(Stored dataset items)
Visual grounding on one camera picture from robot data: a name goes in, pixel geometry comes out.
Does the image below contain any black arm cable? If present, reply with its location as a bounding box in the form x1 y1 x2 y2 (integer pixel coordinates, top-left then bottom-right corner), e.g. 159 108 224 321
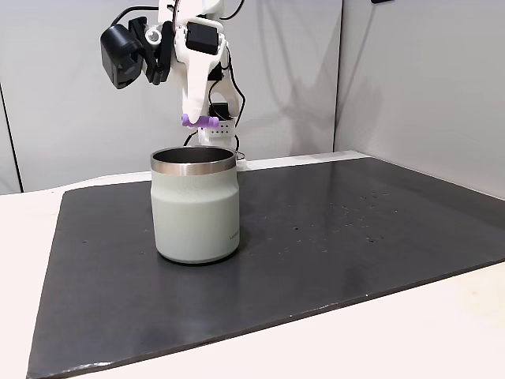
220 0 249 161

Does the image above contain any dark grey table mat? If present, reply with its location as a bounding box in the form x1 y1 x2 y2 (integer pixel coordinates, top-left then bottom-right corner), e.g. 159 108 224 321
25 156 505 379

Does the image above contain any black camera box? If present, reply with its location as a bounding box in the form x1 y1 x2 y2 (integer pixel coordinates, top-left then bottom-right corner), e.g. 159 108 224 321
99 23 145 91

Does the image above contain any black camera cable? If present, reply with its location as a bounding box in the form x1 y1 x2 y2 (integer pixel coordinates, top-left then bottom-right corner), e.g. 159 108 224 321
109 6 159 28

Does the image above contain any purple pen grip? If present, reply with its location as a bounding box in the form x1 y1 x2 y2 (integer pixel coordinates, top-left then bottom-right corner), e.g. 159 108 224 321
180 113 219 129

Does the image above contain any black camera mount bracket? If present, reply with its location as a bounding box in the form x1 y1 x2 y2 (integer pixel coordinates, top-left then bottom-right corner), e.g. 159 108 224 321
129 18 175 86

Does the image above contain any pale green steel-rimmed cup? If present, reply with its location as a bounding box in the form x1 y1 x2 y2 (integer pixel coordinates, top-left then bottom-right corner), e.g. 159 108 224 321
149 145 241 265

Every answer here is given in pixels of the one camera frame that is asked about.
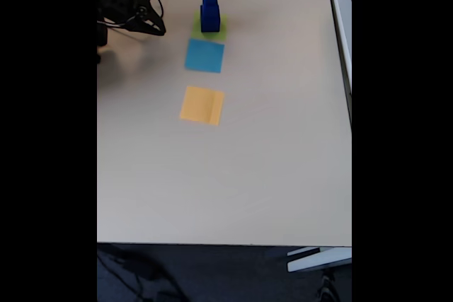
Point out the large blue cube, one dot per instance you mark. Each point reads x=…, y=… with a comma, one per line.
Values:
x=209, y=26

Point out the medium blue cube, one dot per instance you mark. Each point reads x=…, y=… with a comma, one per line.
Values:
x=209, y=12

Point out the green paper square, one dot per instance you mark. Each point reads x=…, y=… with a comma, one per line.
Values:
x=196, y=26

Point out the light blue paper square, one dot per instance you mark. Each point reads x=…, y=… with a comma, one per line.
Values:
x=204, y=56

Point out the orange paper square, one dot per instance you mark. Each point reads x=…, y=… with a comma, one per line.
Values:
x=201, y=105

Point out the black stand leg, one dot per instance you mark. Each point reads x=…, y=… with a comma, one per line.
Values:
x=327, y=288

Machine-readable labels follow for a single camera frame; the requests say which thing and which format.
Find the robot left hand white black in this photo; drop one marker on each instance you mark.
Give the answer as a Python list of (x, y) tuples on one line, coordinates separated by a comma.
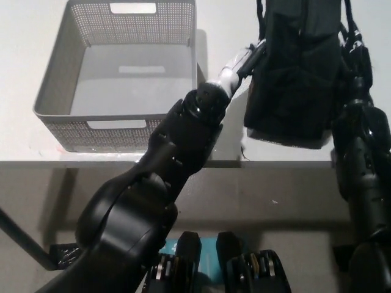
[(244, 59)]

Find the black table leg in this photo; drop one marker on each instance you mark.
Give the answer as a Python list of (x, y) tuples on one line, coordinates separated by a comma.
[(27, 241)]

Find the robot right hand white black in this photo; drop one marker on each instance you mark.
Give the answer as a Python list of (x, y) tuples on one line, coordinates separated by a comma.
[(360, 64)]

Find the robot body black teal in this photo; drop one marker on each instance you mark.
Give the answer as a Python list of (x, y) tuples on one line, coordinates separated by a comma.
[(232, 271)]

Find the grey perforated plastic basket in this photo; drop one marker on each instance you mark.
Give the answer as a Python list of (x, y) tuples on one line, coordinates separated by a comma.
[(122, 134)]

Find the dark green lunch bag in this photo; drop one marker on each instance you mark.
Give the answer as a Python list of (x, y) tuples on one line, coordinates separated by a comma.
[(293, 85)]

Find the short dark thread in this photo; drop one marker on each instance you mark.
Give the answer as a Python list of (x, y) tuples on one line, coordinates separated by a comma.
[(244, 154)]

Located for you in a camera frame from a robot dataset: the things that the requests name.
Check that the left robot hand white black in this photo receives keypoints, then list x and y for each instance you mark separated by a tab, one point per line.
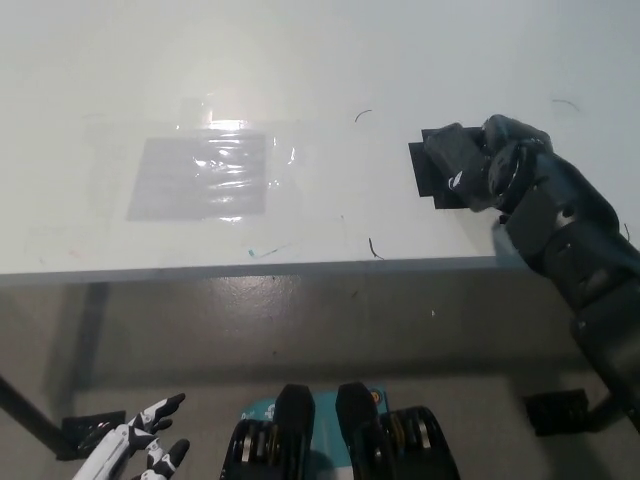
115	450

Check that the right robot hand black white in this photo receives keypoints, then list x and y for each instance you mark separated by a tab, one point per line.
515	131

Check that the dark grey whiteboard eraser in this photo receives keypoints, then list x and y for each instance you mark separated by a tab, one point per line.
452	147

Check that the robot body black teal blocks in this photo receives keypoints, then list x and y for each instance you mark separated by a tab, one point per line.
295	430

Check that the black stepped tape patch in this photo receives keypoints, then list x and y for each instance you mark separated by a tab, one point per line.
422	172

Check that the grey vertical table leg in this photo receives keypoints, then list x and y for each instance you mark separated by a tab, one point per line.
92	335

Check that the clear plastic film sheet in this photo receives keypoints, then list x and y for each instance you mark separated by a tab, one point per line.
290	170

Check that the grey rectangular paper patch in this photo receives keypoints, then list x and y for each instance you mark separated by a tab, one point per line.
165	185

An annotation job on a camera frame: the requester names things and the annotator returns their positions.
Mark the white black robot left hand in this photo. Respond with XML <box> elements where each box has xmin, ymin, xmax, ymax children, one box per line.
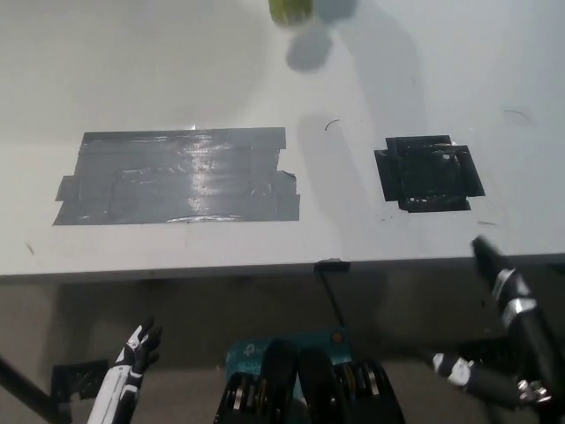
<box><xmin>87</xmin><ymin>314</ymin><xmax>164</xmax><ymax>424</ymax></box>

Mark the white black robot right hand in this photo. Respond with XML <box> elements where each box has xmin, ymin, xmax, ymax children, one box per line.
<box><xmin>425</xmin><ymin>235</ymin><xmax>565</xmax><ymax>413</ymax></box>

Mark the spray bottle with green label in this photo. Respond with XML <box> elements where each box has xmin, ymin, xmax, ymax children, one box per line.
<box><xmin>267</xmin><ymin>0</ymin><xmax>357</xmax><ymax>29</ymax></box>

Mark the black teal robot torso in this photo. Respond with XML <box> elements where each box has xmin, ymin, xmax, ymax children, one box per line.
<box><xmin>213</xmin><ymin>324</ymin><xmax>406</xmax><ymax>424</ymax></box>

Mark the black floor tape patch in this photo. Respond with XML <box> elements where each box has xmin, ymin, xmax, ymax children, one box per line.
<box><xmin>51</xmin><ymin>359</ymin><xmax>110</xmax><ymax>402</ymax></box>

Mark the black metal table leg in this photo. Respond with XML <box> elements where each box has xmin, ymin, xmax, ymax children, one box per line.
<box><xmin>0</xmin><ymin>352</ymin><xmax>72</xmax><ymax>424</ymax></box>

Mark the black square tape patch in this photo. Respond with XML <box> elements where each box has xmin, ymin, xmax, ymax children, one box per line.
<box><xmin>373</xmin><ymin>135</ymin><xmax>486</xmax><ymax>214</ymax></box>

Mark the grey duct tape patch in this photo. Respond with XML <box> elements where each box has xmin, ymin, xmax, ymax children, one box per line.
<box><xmin>51</xmin><ymin>126</ymin><xmax>302</xmax><ymax>227</ymax></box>

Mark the thin black cable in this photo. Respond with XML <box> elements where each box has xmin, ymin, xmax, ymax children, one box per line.
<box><xmin>319</xmin><ymin>269</ymin><xmax>348</xmax><ymax>329</ymax></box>

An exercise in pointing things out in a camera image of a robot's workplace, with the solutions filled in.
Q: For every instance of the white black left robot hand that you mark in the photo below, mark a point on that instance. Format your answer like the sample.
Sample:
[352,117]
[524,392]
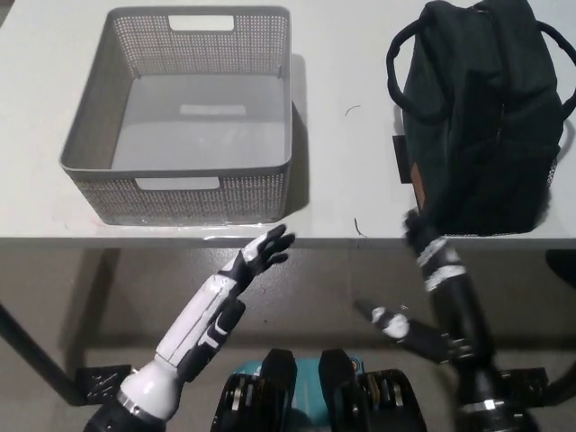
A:
[198,310]

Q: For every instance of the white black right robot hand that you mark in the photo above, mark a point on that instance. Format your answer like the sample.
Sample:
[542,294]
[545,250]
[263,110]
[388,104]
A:
[454,297]

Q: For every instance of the dark green fabric lunch bag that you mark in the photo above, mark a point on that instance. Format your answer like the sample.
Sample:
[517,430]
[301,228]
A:
[486,112]

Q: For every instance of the black ribbed robot torso block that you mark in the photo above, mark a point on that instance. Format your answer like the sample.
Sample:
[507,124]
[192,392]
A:
[373,396]
[258,396]

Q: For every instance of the black tape patch on floor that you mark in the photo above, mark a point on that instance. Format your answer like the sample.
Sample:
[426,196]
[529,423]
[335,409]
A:
[99,382]
[524,382]

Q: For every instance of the dark rounded object under table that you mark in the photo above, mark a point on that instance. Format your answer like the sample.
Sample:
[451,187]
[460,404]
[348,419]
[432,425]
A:
[562,267]

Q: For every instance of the grey perforated plastic basket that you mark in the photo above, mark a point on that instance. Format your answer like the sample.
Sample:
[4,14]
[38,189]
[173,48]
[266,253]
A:
[189,198]

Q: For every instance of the thick bent dark thread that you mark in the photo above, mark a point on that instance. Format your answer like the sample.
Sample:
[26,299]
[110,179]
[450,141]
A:
[357,227]

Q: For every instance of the black tape patch on table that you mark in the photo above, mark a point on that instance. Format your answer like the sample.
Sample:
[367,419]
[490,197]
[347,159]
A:
[401,157]

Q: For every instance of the dark metal table leg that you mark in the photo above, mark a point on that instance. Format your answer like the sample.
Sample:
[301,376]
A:
[40,355]

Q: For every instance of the thin curved dark thread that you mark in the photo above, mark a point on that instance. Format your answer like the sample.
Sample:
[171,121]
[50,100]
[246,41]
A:
[352,108]

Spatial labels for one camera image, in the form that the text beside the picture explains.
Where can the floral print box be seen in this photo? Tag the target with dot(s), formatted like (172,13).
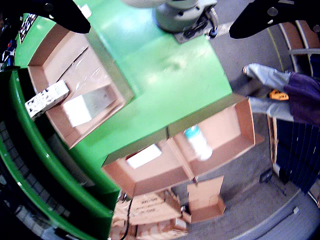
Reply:
(26,26)

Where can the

▸ What needs to be done:
Each line in which the string "frame" is found must be copied from the data.

▸ Written response:
Every answer here is given in pixels of the one camera frame that is asked about.
Machine-readable labels follow for a single camera frame; the requests say which thing and which format.
Located for you in a camera frame from a robot dataset: the things that the requests name.
An annotation job on a camera frame: the requester names things and the annotator returns their positions.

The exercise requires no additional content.